→ **EXERCISE**:
Find the line with "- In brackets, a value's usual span" in the entries below. Repeat it, every following line, and the line with "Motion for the", exactly and with nothing added.

→ **DATA SUPPLIED**:
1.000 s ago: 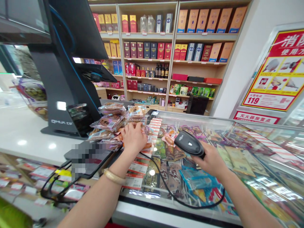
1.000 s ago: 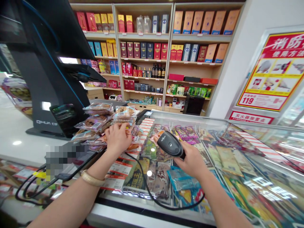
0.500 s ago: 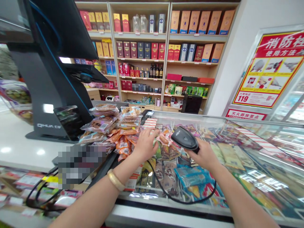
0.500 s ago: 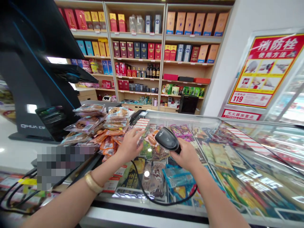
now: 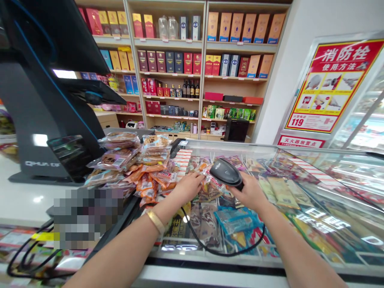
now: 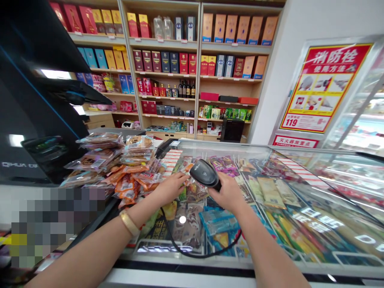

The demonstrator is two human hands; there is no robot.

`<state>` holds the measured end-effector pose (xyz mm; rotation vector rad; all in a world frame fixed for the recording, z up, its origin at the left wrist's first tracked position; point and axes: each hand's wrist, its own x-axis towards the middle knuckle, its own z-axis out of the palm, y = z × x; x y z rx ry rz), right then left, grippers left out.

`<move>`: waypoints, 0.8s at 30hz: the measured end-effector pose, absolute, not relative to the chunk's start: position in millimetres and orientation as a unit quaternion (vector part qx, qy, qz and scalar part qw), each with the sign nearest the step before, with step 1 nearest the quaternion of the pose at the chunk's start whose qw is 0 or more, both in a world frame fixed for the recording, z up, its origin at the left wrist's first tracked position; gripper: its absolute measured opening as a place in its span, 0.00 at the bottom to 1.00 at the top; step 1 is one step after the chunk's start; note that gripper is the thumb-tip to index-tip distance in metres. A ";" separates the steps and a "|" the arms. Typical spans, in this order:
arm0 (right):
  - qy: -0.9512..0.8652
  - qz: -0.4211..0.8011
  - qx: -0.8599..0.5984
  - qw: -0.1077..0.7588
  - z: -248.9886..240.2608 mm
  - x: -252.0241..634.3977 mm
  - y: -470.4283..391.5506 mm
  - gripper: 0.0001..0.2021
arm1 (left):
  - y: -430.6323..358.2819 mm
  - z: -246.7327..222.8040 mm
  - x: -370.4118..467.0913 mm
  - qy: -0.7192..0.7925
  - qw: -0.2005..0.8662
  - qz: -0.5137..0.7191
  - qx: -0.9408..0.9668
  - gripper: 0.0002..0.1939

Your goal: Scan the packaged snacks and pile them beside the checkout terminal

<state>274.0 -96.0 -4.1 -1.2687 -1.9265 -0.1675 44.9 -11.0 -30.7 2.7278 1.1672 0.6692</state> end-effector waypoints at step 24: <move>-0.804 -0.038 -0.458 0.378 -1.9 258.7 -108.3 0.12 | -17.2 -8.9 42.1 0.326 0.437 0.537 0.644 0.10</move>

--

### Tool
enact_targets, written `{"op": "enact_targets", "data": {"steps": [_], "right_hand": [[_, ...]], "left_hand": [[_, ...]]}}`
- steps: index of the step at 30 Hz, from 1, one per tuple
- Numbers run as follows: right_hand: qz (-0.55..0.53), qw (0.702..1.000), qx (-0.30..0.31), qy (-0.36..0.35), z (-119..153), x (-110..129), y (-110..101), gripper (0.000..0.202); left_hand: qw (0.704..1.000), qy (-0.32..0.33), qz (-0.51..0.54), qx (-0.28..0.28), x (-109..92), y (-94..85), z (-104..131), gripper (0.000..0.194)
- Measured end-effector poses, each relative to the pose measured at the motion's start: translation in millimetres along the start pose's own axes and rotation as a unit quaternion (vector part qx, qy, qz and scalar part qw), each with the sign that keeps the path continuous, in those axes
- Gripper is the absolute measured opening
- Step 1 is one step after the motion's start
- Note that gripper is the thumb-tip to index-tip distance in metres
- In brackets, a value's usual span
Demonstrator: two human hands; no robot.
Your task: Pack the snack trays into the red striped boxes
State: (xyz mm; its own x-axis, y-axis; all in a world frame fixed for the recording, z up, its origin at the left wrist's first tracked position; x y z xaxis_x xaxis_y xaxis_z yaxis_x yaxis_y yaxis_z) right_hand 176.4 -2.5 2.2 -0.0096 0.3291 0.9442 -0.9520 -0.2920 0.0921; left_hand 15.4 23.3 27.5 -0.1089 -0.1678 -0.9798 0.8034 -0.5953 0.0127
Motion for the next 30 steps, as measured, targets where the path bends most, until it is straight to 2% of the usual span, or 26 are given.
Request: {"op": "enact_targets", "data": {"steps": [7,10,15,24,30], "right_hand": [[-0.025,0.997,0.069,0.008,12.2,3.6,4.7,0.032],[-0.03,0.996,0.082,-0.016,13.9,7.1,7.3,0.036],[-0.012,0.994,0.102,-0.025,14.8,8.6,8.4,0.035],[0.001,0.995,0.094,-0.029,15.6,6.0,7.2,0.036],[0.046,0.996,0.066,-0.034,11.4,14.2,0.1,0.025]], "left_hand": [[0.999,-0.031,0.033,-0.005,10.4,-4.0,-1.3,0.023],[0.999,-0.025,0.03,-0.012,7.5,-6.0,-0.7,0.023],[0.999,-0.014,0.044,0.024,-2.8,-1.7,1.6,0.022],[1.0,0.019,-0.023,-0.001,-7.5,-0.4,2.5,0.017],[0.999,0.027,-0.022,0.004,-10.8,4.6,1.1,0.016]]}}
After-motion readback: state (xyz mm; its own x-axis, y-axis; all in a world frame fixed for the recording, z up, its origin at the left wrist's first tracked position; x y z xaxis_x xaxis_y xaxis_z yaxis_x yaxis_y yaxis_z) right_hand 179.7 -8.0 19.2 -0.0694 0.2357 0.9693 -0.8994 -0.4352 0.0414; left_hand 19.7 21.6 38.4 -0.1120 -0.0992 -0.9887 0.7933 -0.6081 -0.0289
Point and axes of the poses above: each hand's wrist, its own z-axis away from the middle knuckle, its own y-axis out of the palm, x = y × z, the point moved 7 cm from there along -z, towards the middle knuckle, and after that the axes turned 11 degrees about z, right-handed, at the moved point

→ **COMPLETED TASK**:
- In brackets, a value's usual span
Demonstrator: two human hands; no robot.
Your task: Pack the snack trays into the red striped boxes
State: (xyz mm; its own x-axis, y-axis; all in a world frame fixed for the recording, z up, its origin at the left wrist's first tracked position; x y z xaxis_x xaxis_y xaxis_z yaxis_x yaxis_y yaxis_z) right_hand 176.4 -2.5 2.2 -0.0096 0.3291 0.9442 -0.9520 -0.2920 0.0921; left_hand 15.4 23.3 27.5 -0.1089 -0.1678 -0.9798 0.8034 -0.5953 0.0127
Motion for the next 30 steps, as measured, targets where the path bends most, until it is straight to 2% of the usual span, or 26 are given.

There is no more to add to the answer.